------ Information provided

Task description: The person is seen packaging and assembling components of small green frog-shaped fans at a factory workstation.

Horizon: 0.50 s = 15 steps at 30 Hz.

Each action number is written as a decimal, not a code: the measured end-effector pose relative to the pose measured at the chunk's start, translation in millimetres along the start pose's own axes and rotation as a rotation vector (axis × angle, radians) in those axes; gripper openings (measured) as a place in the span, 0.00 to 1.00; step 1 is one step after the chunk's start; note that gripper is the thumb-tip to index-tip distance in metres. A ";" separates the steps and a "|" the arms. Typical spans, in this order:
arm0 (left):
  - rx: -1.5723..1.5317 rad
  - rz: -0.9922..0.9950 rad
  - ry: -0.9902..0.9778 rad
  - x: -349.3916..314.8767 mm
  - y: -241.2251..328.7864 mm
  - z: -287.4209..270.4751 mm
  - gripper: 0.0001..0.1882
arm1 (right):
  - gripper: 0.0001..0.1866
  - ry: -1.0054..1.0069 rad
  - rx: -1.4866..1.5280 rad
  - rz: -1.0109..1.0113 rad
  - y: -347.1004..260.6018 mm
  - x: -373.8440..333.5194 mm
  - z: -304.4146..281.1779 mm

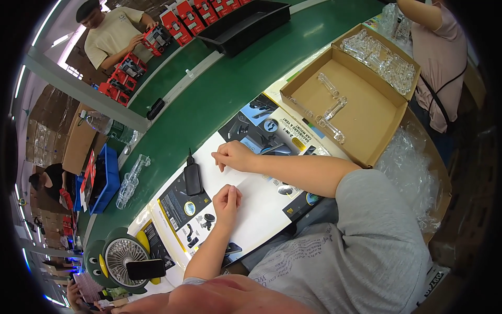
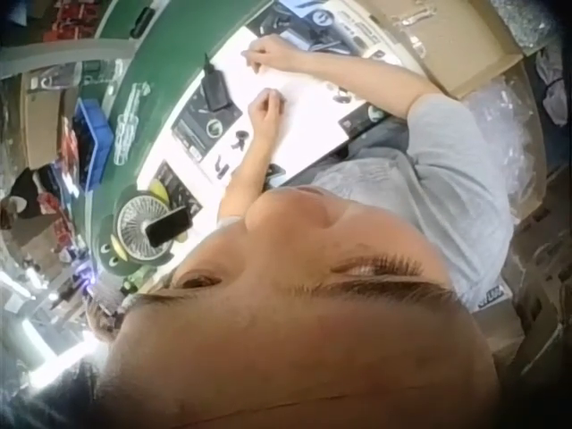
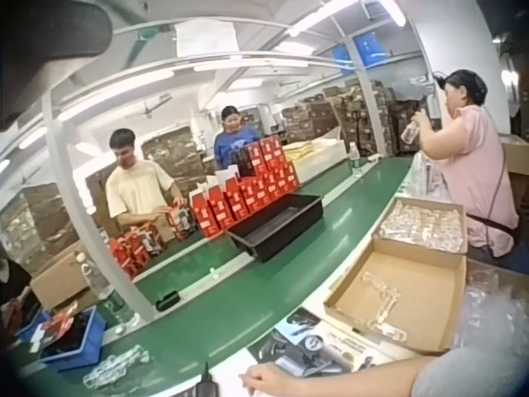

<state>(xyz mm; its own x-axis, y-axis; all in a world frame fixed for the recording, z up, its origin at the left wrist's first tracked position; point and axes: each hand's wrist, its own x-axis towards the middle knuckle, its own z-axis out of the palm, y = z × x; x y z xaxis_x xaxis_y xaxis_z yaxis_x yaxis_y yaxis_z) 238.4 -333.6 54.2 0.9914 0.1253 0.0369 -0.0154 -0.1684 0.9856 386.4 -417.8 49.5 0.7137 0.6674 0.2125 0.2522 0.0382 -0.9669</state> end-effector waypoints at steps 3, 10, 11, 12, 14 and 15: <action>0.005 -0.002 0.002 -0.3 -0.6 -0.7 0.16 | 0.22 -0.005 0.013 0.013 -1.4 -0.1 0.1; 0.014 -0.011 -0.001 0.1 2.4 -0.6 0.17 | 0.22 -0.010 -0.016 0.020 -1.3 0.2 -0.8; 0.014 -0.012 -0.002 0.2 2.4 -0.7 0.17 | 0.22 -0.007 -0.025 0.006 -1.2 0.2 -0.8; 0.014 -0.009 -0.002 0.4 2.2 -0.7 0.17 | 0.22 -0.004 -0.034 -0.008 -1.2 0.2 -0.8; 0.014 -0.006 -0.001 0.5 2.1 -0.7 0.17 | 0.22 -0.006 -0.019 0.008 -1.8 0.4 -0.5; 0.013 -0.013 0.000 0.5 2.5 -0.6 0.17 | 0.22 -0.008 -0.005 0.024 -2.3 0.6 -0.5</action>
<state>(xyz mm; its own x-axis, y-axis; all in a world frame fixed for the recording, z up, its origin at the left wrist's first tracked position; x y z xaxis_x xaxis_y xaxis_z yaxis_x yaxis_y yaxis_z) 238.7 -333.3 56.7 0.9915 0.1279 0.0241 -0.0008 -0.1792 0.9838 386.5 -417.9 52.0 0.7140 0.6744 0.1881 0.2383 0.0185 -0.9710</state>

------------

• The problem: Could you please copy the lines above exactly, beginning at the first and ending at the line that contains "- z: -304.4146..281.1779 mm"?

• Result of this task:
Task description: The person is seen packaging and assembling components of small green frog-shaped fans at a factory workstation.

Horizon: 0.50 s = 15 steps at 30 Hz.

Each action number is written as a decimal, not a code: the measured end-effector pose relative to the pose measured at the chunk's start, translation in millimetres along the start pose's own axes and rotation as a rotation vector (axis × angle, radians) in those axes; gripper openings (measured) as a place in the span, 0.00 to 1.00; step 1 is one step after the chunk's start; note that gripper is the thumb-tip to index-tip distance in metres. A ";" separates the steps and a "|" the arms. Typical spans, in this order:
arm0 (left):
  - rx: -1.5723..1.5317 rad
  - rz: -0.9922..0.9950 rad
  - ry: -0.9902..0.9778 rad
  - x: -349.3916..314.8767 mm
  - y: -241.2251..328.7864 mm
  - z: -287.4209..270.4751 mm
  - gripper: 0.0001..0.1882
arm1 (right):
  - gripper: 0.0001..0.1866
  - ry: -1.0054..1.0069 rad
  - rx: -1.4866..1.5280 rad
  - rz: -1.0109..1.0113 rad
  - y: -347.1004..260.6018 mm
  - x: -373.8440..333.5194 mm
  - z: -304.4146..281.1779 mm

The response has been given in full.